Preprocessing scripts are under the respective folders. Data needs to be imported in `.h5ad` format.

## Model Architectures

### TabularDiffusionMLP
Multi-layer perceptron designed for tabular single-cell data with time embedding and residual connections.


## Advanced Usage

### Grid Search Optimization

Run hyperparameter optimization:
```bash
python scripts/grid_search_synthetic.py --output_dir results/grid_search
```

### Clustering Analysis

Generate clustering metrics with R integration:
```bash
# Run denoising with data saving
python scripts/main.py --dataset pbmc --save_data --result_dir results/pbmc

# Run R clustering analysis
Rscript scripts/clustering_metrics.R results/pbmc/
```

### Visualization and Analysis

Visualize training progress:
```bash
python scripts/show_diffusion.py --result_dir results/pbmc --dataset pbmc --grid_plot --show
```

Analyze saved results:
```bash
python scripts/visualize_saved_results.py --result_dir results/pbmc
```

## Project Structure

```
mixed_diffusion/
├── src/mixed_diffusion/          # Core library
│   ├── models/                   # Model architectures
│   ├── data_loading/            # Data loading utilities
│   ├── preprocessing/           # Data preprocessing
│   ├── evaluation/             # Metrics and evaluation
│   ├── sampling.py             # Gibbs sampling implementation
│   └── visualize.py            # Visualization tools
├── scripts/                     # Executable scripts
│   ├── main.py                 # Main training/inference script
│   ├── grid_search_*.py        # Hyperparameter optimization
│   └── clustering_metrics_*.R  # R analysis scripts
├── data/                       # Dataset storage
└── results/                    # Output directory
```

## Key Scripts

- **`scripts/main.py`**: Primary entry point for training and inference
- **`scripts/grid_search_synthetic.py`**: Automated hyperparameter search
- **`scripts/analyze_grid_search_results.py`**: Analysis of optimization results
- **`scripts/clustering_metrics.R`**: R-based clustering evaluation
- **`scripts/visualize_saved_results.py`**: Post-processing visualization

## Output and Results

The framework generates:
- **Denoised data**: Clean single-cell expression matrices
- **Visualizations**: UMAP plots, comparison charts, training curves
- **Metrics**: Clustering accuracy, silhouette scores, biological metrics
- **Embeddings**: Low-dimensional representations for downstream analysis

## Citation

If you use this code in your research, please cite:

```bibtex
@software{mixed_diffusion,
  title={Mixed Diffusion: A Unified Framework for Single-Cell Data Denoising},
  author={[Authors]},
  year={2024},
  url={https://github.com/[username]/mixed_diffusion}
}
```

## Contributing

Contributions are welcome!
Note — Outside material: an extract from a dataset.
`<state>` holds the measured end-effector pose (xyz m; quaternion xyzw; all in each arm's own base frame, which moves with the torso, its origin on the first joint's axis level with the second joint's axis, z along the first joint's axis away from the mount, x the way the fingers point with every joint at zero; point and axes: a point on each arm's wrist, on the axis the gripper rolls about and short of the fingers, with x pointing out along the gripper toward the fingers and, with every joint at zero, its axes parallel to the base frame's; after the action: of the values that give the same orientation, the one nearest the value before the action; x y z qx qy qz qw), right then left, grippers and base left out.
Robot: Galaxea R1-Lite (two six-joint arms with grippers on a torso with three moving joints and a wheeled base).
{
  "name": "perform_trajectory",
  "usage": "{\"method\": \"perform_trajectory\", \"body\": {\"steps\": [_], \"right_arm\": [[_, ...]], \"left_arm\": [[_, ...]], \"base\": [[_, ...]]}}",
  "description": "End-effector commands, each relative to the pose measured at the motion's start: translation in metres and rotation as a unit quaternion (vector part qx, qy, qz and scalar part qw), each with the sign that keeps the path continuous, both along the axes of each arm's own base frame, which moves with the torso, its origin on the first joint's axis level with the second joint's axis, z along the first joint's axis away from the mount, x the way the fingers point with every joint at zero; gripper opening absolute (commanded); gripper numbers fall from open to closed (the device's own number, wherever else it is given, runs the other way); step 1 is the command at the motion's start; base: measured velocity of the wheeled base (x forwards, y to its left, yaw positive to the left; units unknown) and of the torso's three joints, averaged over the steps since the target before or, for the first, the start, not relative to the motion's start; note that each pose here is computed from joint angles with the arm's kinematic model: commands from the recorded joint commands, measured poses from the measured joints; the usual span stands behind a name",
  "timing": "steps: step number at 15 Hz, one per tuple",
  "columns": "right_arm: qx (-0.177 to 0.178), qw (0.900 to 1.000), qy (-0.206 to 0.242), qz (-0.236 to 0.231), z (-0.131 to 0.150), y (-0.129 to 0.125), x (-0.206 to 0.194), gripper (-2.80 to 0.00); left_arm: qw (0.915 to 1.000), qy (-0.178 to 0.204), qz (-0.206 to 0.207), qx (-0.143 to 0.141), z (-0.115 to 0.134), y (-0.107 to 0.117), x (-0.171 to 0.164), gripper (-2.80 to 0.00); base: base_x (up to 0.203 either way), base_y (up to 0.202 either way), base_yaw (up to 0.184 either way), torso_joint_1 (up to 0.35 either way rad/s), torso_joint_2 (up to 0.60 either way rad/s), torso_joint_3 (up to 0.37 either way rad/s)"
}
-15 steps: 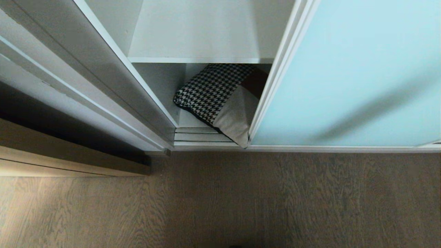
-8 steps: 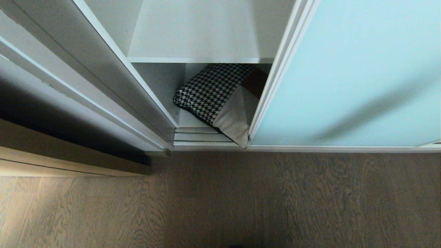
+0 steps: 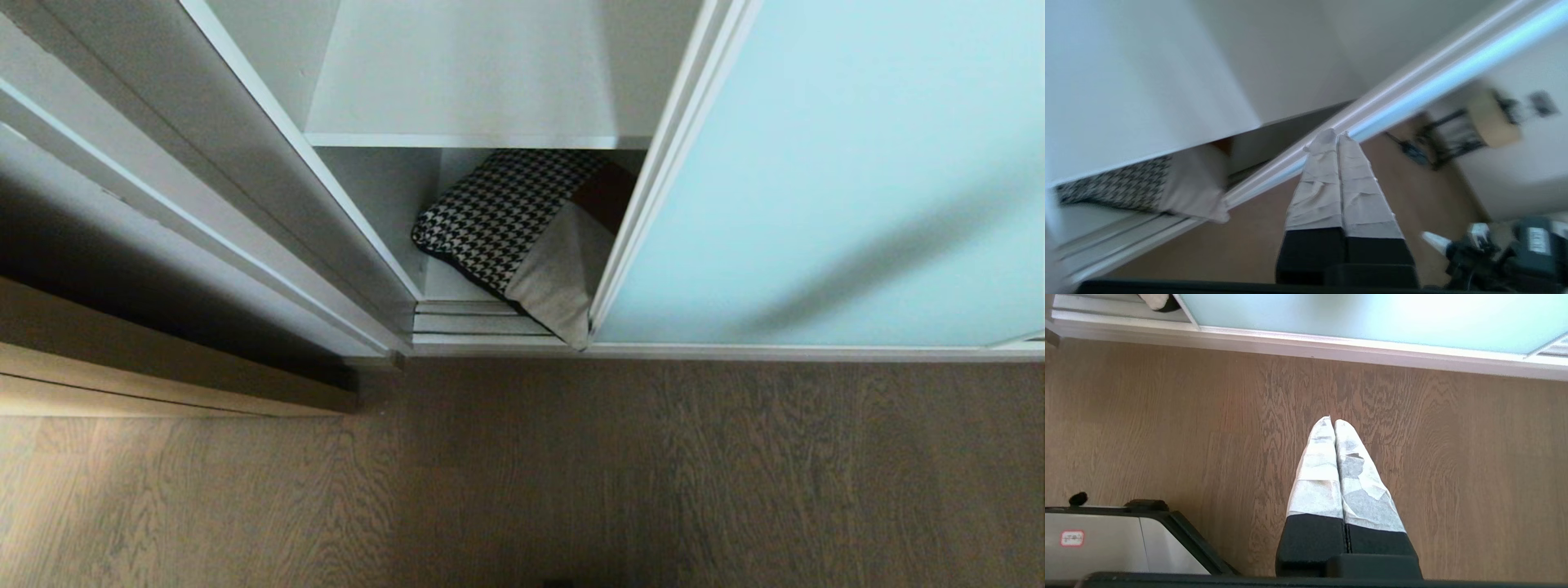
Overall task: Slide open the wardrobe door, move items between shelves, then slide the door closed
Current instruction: Close the door
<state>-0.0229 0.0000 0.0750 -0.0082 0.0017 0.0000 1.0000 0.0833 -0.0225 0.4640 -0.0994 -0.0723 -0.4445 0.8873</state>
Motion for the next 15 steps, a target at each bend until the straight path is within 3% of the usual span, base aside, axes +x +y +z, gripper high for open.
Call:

Please see our contributing guidelines and submit pull requests for any improvements.

## License

This project is licensed under the MIT License - see the LICENSE file for details.

## Support

For questions and issues:
- Open an issue on GitHub
- Check the documentation in the `docs/` directory
- Review example notebooks in the repository root

## Acknowledgments

This work builds upon advances in diffusion models and single-cell genomics analysis. We thank the open-source community for foundational tools including PyTorch, scanpy, and scvi-tools.